I picked up Jennifer Echols' Going Too Far on the recommendation of the Ana-half of The Book Smugglers. Ana is good peeps and pretty much never steers me wrong. She said she stayed up into the wee hours of the night reading this one and what do ya know? I did, too! It's just that it was my birthday eve and I was feeling like being incredibly cozy and wanted something sweet and absorbing. This book is both. I read it in one sitting and pretty much had to know what happened before I could sleep. The funny thing was my dreams had an interesting musical score behind them that night. Full of songs about love and loss. Particularly "Re: Stacks" by Bon Iver. Over and over again in my head, this one seemed to fit Meg and John so well.

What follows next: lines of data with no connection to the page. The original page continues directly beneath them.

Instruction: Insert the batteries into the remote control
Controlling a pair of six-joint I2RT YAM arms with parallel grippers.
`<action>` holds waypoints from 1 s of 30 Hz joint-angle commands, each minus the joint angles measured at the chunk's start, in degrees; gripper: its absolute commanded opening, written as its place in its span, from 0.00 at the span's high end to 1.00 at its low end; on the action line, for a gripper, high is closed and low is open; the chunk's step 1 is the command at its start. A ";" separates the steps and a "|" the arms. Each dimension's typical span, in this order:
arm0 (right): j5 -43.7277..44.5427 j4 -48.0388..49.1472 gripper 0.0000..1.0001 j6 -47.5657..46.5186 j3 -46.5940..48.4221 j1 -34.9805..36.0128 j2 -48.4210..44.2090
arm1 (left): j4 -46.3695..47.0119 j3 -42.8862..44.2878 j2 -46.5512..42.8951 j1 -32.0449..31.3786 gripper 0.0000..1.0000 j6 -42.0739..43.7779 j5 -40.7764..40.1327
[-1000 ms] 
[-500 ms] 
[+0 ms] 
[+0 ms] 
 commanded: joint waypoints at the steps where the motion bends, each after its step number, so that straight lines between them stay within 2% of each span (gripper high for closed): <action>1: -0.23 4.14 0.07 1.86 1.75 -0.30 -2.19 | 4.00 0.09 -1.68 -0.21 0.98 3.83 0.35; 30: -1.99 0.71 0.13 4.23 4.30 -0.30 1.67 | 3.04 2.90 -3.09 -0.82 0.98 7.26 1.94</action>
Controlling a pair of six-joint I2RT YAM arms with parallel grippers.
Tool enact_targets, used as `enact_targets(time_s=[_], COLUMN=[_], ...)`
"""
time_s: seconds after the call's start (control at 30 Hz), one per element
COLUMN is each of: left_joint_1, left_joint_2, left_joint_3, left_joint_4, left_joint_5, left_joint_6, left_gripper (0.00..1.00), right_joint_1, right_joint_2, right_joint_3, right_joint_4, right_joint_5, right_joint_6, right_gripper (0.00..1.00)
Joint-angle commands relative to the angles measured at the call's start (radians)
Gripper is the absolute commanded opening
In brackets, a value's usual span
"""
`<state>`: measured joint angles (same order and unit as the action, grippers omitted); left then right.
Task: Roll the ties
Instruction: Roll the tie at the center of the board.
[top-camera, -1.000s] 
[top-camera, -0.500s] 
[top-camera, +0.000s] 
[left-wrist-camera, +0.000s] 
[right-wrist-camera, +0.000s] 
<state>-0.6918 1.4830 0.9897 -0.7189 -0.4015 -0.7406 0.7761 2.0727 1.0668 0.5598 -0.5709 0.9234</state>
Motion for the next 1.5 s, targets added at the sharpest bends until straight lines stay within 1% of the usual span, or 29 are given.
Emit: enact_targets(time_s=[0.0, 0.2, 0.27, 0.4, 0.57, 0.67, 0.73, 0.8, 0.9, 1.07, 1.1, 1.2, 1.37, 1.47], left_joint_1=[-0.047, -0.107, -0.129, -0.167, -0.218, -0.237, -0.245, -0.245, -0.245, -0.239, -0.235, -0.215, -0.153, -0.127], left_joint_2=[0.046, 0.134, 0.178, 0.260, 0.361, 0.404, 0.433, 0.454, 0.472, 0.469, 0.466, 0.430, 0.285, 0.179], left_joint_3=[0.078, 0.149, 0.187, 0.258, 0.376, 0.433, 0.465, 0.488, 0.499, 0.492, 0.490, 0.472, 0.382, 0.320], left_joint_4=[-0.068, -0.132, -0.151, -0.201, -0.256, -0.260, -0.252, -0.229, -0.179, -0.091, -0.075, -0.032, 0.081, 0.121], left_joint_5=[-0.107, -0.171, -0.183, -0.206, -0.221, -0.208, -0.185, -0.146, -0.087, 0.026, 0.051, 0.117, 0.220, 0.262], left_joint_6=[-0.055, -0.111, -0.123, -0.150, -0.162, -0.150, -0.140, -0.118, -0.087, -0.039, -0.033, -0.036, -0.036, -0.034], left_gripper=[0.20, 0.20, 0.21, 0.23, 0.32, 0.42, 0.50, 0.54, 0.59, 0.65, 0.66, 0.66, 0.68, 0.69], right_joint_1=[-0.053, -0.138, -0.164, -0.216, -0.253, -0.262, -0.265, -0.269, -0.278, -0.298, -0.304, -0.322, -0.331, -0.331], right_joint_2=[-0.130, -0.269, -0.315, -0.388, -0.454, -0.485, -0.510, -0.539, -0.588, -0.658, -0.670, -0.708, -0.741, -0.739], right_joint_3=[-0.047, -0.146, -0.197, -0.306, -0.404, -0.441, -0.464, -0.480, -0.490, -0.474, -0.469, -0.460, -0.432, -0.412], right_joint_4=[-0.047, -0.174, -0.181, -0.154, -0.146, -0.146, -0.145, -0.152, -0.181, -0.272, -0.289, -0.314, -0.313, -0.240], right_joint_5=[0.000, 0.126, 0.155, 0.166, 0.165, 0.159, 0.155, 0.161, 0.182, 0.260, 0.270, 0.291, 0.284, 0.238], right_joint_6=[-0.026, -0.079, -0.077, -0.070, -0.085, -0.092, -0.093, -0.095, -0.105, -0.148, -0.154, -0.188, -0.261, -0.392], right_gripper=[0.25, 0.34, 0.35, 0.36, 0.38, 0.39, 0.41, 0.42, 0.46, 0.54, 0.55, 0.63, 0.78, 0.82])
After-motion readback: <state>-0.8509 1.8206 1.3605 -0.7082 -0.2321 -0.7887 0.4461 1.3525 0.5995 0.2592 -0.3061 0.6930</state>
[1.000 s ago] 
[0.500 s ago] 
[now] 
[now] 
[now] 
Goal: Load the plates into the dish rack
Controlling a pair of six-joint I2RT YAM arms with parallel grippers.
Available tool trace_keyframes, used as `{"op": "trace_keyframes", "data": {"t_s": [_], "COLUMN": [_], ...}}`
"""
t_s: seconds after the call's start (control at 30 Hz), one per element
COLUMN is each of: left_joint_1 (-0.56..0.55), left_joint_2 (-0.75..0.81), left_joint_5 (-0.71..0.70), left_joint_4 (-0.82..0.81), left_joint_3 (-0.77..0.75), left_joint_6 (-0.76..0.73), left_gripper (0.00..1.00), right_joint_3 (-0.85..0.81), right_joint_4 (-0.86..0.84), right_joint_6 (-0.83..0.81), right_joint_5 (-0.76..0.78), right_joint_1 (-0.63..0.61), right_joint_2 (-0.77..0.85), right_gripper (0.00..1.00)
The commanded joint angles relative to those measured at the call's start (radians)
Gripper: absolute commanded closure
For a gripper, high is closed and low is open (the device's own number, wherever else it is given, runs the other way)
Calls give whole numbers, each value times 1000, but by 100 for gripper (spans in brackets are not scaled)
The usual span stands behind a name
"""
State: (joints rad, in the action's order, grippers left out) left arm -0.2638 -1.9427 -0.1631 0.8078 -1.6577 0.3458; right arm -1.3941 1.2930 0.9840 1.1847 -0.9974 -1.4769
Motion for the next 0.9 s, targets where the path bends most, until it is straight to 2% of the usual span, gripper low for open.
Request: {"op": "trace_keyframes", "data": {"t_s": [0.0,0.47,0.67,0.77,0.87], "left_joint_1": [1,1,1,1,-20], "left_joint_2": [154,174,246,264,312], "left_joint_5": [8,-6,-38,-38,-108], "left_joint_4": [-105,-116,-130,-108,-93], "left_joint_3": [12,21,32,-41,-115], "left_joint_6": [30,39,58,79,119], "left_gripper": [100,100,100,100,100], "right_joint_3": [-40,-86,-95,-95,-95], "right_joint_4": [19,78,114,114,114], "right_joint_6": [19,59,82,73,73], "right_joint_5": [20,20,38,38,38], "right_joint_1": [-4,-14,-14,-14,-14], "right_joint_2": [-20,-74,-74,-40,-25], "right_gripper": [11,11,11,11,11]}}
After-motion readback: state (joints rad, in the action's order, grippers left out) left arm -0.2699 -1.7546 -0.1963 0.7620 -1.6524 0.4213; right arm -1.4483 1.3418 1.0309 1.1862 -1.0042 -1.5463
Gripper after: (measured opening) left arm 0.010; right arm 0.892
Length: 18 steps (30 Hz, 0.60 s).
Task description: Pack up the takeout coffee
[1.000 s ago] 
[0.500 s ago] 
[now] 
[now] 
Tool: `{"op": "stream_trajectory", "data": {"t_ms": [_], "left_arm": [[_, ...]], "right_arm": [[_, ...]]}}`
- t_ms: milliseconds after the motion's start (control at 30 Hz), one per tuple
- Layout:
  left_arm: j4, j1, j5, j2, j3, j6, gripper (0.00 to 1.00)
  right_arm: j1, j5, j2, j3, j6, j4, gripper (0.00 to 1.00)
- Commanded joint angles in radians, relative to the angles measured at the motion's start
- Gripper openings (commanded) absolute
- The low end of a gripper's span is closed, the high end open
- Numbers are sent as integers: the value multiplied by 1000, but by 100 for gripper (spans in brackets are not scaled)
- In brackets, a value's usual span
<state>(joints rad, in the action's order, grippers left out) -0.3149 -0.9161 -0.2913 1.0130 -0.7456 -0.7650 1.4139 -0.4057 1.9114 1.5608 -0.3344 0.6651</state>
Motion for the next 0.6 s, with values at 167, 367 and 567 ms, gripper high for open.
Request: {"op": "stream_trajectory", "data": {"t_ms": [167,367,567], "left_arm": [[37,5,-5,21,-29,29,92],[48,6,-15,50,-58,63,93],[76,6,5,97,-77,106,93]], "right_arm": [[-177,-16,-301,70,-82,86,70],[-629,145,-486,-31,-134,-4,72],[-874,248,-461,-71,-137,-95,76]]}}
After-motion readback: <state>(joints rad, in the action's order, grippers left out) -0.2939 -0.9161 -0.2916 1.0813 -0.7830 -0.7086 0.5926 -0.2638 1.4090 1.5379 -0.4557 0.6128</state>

Stuck in Nowhere, Alabama, Meg MacPherson is counting down the hours until she can move away to college. And it doesn't even matter that she's only going just a few miles down the road to Birmingham. She'll still be away from her hometown, away from her parents, and away from her thankless (and payless) job at their 24-hour breakfast greasy spoon--Eggstra! Eggstra! *snort* For the last few years Meg has comfortably occupied the position of town Bad Girl, complete with rapidly changing hair color (currently blue) and revolving door of lousy boyfriends (seriously, her latest makes Charlie Sheen look like a real catch). One night up on the railroad bridge, Meg and three compatriots have the misfortune to be caught, drunk and disorderly, by the local cops. For their punishment, they each have to spend a week riding with one of the emergency personnel that had to come out after them that night. Meg pulls the cop who chewed her out that night--Officer After--a 19-year-old hometown boy whose only ambition in life appears to be busting the butts of errant high schoolers and who never dreams of leaving. Over the course of the next five days, Meg and Officer After learn a few things about each other that complicate both of their long-term plans.
At first these two seem like fairly straightforward stereotypes. Bad Girl meets Straight Shooter. Sparring and romance ensue. In that order. But then, just as you're prepared to get bored, things get interesting. Meg shows herself to be quite a bit more layered than initially expected. She's clearly got several hideous incidents in her past which make it, among other things, difficult to be in confined spaces. Handcuffs or prison bars, for example, assume nightmarish proportions for Meg. And she has a charming habit of voicing her thoughts and emotions. Every time she blurted out, "I am full of fear," I laughed and loved her more. Except when she really was. And had good reason to be. Then I was full of fear for her and I couldn't stop turning the pages. John is as layered as Meg, only it comes out more slowly as Meg herself discovers it. And it doesn't all come out in the right order, which is frustrating for all concerned. But they're both so likable, you'll go along for the ride. My favorite bit about this story is that in the end, when the inevitable unforgivable act occurs, Meg squares her shoulders and fixes things. She doesn't dissolve in her despair but rather has a good cry and then goes about making reparation and salvaging what she can. I always liked her, but that's when I admired her. Recommended for fans of Simone Elkeles' Perfect Chemistry, Laura Wiess' Such a Pretty Girl, and for when you're looking for a light, swallow-in-a-single-gulp read.